§ Aim of the task: Each line below containing the word "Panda" needs to be shown.

Saved entries:
== == ==
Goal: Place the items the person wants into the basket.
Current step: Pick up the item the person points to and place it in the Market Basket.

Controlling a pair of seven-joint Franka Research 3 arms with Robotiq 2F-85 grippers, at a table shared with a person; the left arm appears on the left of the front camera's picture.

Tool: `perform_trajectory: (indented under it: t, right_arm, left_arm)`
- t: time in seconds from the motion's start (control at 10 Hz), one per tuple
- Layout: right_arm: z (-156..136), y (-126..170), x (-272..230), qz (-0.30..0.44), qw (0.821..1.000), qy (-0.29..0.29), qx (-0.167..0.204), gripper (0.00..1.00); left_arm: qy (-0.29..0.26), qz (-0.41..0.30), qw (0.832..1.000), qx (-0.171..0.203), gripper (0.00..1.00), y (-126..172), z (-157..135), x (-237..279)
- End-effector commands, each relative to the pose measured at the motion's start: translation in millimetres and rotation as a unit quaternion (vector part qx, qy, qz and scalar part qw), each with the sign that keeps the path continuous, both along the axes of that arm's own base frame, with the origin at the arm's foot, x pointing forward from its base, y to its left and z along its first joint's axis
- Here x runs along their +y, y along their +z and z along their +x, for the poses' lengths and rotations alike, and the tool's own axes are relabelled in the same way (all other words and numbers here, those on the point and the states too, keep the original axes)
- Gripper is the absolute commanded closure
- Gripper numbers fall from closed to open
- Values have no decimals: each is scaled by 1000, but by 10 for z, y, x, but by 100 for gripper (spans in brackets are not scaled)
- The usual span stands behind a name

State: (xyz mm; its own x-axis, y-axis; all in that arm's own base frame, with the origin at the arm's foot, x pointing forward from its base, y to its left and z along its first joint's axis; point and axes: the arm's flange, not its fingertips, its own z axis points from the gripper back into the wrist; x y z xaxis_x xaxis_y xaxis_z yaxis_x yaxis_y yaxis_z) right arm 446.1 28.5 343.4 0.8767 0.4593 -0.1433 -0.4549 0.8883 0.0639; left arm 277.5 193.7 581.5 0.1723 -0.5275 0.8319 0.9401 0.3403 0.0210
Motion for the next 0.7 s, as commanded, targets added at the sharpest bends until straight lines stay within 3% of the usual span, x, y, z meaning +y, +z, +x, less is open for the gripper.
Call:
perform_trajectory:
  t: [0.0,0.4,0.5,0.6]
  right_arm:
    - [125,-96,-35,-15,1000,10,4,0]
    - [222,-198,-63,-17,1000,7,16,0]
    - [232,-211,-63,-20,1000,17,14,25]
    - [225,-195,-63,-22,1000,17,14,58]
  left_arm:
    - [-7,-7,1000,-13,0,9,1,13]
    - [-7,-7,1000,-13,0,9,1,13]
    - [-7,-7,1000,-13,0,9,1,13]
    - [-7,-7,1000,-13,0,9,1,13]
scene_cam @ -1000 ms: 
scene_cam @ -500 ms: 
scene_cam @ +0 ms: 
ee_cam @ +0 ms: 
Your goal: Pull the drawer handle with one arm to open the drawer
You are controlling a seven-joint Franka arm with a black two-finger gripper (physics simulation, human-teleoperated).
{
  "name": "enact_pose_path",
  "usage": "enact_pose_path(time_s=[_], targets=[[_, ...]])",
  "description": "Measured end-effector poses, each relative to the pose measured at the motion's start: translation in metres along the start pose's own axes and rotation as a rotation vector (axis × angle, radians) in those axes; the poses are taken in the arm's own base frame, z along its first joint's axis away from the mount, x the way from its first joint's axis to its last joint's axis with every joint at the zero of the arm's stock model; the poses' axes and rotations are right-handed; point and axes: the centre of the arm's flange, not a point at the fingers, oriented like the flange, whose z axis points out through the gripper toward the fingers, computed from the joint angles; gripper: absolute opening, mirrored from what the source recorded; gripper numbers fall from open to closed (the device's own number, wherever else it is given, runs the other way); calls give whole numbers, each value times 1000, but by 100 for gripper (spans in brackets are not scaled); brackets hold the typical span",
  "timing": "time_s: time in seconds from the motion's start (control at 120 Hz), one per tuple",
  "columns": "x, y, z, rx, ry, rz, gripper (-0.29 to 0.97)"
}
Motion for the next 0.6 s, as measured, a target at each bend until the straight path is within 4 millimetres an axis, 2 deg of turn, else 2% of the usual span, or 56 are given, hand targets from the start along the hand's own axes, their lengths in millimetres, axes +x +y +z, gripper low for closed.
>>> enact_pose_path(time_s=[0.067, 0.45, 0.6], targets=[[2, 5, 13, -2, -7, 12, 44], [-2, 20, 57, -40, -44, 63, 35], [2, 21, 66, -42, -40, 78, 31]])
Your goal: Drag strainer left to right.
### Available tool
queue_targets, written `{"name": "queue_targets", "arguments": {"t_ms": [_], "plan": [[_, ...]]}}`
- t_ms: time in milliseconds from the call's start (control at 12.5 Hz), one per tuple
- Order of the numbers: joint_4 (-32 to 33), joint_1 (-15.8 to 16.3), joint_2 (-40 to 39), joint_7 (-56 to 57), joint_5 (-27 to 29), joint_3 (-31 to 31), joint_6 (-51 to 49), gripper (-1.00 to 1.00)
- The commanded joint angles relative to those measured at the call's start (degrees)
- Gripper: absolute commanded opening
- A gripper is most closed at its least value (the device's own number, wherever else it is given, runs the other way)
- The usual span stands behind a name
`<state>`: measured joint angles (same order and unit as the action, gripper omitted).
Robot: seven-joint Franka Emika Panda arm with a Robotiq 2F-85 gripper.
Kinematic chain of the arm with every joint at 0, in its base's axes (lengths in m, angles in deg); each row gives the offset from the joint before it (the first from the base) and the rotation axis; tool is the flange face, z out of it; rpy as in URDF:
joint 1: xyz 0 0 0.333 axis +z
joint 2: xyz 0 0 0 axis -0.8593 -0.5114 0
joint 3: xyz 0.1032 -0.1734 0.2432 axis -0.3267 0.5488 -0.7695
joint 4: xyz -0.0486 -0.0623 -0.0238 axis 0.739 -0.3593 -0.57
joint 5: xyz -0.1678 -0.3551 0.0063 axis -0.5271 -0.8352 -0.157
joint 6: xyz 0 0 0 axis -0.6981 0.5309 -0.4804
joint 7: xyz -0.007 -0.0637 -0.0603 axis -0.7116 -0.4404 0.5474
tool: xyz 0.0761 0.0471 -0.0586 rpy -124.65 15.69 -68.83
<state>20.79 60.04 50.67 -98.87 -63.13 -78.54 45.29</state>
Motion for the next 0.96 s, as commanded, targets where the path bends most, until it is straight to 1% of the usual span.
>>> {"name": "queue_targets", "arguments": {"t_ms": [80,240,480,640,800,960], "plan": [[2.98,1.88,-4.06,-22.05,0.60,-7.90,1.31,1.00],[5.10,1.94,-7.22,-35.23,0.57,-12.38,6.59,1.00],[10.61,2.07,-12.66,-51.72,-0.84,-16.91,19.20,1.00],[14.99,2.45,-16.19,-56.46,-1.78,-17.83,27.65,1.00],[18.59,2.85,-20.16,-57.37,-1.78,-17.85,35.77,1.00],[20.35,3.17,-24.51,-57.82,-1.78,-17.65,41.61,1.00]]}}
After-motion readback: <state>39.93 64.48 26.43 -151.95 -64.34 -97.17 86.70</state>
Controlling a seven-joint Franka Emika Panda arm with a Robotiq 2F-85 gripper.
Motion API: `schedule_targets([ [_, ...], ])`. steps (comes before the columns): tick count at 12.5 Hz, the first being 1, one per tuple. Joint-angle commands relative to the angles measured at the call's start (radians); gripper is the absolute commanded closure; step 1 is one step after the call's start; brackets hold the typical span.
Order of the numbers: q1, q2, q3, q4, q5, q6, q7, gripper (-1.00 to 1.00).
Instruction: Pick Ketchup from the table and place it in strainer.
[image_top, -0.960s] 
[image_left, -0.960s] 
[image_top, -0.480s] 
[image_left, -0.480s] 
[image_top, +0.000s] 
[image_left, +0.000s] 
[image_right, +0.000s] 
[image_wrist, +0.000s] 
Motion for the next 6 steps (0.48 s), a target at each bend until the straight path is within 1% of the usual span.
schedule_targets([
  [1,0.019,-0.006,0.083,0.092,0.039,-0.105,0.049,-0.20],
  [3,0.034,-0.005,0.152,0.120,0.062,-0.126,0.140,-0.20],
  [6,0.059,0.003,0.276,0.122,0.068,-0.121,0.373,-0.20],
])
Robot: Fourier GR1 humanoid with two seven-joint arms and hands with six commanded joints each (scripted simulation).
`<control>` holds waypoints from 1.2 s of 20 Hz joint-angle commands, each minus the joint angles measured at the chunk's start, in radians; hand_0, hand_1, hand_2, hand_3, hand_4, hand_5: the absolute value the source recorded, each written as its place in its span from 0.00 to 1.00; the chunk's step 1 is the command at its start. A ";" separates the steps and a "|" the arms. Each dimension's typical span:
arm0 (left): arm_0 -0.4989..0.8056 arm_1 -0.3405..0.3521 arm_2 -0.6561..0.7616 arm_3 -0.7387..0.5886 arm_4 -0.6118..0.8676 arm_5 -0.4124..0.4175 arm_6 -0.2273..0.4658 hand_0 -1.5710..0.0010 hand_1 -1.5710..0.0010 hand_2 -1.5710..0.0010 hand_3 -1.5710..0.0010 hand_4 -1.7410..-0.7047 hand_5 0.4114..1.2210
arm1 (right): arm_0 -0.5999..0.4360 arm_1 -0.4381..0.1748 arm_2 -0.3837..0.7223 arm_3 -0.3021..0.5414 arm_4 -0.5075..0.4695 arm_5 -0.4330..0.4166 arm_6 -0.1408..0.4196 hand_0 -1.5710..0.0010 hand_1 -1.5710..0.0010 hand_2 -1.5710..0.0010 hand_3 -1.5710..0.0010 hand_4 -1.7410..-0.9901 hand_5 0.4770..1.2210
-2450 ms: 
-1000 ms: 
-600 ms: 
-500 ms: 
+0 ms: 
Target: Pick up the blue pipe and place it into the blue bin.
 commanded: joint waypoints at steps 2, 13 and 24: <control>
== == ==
§ Task answer:
Robot: seven-joint Franka Emika Panda arm with a Robotiq 2F-85 gripper.
Controlling a seven-joint Franka Emika Panda arm with a Robotiq 2F-85 gripper.

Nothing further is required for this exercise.